= What is required =
Nothing but the lines from the first line of the material below through the line that holds "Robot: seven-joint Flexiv" should be set down, exactly and with pictures left out.
════════
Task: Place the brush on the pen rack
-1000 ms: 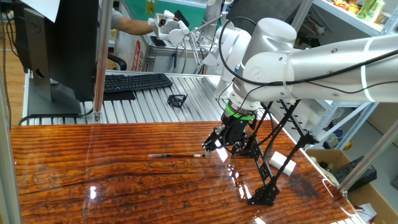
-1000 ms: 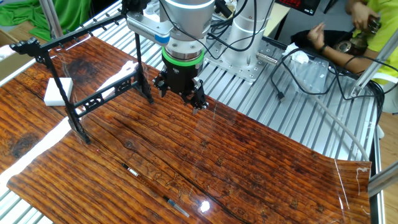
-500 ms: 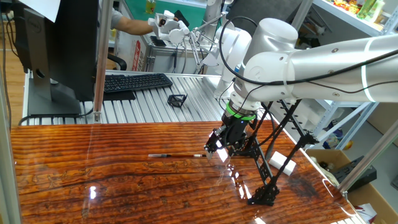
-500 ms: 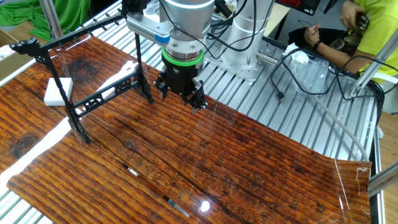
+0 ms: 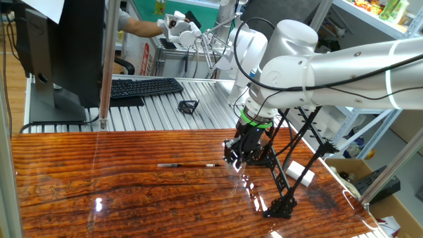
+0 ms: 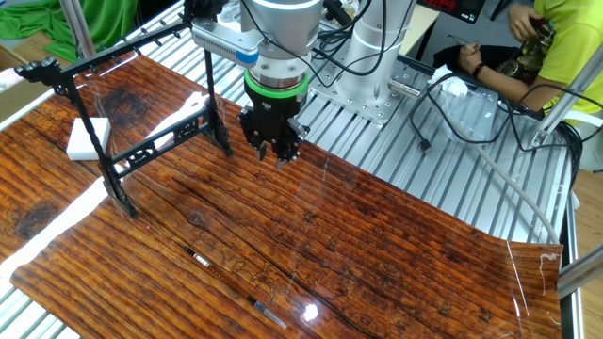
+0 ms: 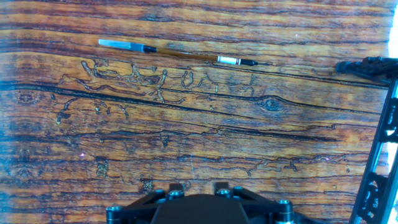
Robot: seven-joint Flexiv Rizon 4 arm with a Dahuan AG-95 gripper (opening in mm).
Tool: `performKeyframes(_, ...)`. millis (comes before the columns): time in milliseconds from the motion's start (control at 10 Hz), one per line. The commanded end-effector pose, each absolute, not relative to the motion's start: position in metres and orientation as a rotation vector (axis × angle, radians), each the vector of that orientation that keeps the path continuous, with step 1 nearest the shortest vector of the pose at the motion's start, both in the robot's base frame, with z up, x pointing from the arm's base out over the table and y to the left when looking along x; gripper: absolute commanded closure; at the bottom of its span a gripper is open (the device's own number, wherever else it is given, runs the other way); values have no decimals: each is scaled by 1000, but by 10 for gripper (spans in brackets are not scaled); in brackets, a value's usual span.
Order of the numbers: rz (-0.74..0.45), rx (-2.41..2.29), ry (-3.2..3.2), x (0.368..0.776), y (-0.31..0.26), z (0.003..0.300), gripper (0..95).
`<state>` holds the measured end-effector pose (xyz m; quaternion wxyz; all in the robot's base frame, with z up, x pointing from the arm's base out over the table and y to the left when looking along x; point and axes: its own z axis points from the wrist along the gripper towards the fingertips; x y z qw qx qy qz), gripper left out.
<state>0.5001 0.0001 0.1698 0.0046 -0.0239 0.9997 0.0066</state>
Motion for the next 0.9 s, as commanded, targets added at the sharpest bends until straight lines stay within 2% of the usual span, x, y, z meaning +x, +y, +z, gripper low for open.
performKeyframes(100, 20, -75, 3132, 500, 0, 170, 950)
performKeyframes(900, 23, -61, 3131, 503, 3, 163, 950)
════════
= Result =
Task: Place the brush on the pen rack
-1000 ms: 
-1000 ms: 
-500 ms: 
-500 ms: 
+0 ms: 
+0 ms: 
+0 ms: 
Robot: seven-joint Flexiv Rizon 4 arm with a Dahuan AG-95 gripper (opening in mm).

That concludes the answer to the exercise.